The mRNA shots are among the more dangerous vaccines we use. But they are also among the safest therapeutics overall. The average person might not understand the ubiquitous dangers of our common drugs and procedures. The mRNA shots are about as safe as or safer than Tylenol. Eight sudden deaths sounds scary, I understand. Let’s not minimize any death. But like all interventions, we need to weigh benefits and risks. The pandemic was a moment of incredible danger—even for young, healthy people like myself. Developing highly-effective vaccines in record time while still subjecting them to large, rigorous randomized trials was a remarkable feat. For all of history, the only possible outcome from the emergence of a highly-contagious novel infection was having it rip through an immune-naive population. But for the first time, we could provide a much safer form of immunity before that happened to everyone. We had to learn about the vaccines as we went along. I wish we started with a decade of data on day 1, but that’s not how time works. The COVID vaccines were a life-saving triumph.
Excellent post thank you for this!
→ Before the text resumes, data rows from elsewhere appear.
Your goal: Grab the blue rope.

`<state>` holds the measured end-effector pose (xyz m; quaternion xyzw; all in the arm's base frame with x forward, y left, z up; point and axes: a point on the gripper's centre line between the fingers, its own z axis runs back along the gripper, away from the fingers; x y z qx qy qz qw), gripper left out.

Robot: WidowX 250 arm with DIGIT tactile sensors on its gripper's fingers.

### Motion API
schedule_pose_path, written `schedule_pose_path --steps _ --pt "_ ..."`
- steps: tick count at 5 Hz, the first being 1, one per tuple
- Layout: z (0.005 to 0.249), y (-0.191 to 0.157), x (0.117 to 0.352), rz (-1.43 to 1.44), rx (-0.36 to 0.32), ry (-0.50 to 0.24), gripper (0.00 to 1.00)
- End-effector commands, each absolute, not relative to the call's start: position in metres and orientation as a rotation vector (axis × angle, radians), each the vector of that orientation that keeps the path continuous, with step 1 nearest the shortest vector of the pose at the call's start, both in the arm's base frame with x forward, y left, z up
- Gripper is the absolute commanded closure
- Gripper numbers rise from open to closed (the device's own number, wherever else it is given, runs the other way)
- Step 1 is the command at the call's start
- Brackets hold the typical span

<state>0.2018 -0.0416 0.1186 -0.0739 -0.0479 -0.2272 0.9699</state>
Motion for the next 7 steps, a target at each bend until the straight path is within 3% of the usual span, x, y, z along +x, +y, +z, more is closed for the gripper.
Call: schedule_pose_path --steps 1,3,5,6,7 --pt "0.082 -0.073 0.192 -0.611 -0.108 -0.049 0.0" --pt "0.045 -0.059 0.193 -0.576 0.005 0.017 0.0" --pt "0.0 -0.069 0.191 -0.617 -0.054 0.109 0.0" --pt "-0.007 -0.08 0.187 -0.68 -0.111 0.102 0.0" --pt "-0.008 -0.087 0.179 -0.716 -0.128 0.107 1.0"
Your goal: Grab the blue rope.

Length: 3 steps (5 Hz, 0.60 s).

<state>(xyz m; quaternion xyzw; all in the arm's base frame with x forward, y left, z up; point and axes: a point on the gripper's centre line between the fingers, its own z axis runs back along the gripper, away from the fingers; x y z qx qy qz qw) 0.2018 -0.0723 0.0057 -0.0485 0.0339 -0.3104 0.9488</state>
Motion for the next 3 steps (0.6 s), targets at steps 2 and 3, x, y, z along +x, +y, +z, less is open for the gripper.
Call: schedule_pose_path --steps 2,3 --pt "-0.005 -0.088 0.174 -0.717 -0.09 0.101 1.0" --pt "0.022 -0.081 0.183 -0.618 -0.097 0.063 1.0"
It bravely and thoroughly goes into the nuances and weeds, and provides a lot of evidence based reassurance.
Here’s what a recent USC article states:
https://dornsife.usc.edu/news/stories/why-low-covid-19-vaccination-among-children/
“Only 39% of children 5 to 11 and 68% of those 12 to 17 have received at least one dose of the vaccine, compared to 92% of adults.
Nearly half of the parents believe that the potential long-term risks of vaccinating their child outweigh the risks of not vaccinating, according to USC Dornsife research.
One in five say they’d feel a greater sense of responsibility if their child became sick after being vaccinated than if they remained unvaccinated.”
I think this psychology of passive versus active approach to risk is at the core of the problem, even though only 20% of parents are admitting/aware of it. I wrote about this suspicion (for KevinMD) when the mRNA vaccines were first approved for kids:
“It is always harder to act on a proposition than to take a passive stance. If something bad happens because we took an action, it feels like we are responsible. No parent wants to hurt their child, and even if there is a tiny chance of causing harm it is understandable why up to a third of American parents don’t plan to get their kids vaccinated voluntarily.
But unfortunately we are just as responsible for not acting. Seeing your child get sick, and worrying how bad it might get, and worrying about who else is about to get sick, should compel us to take control and choose the less risky proposition.”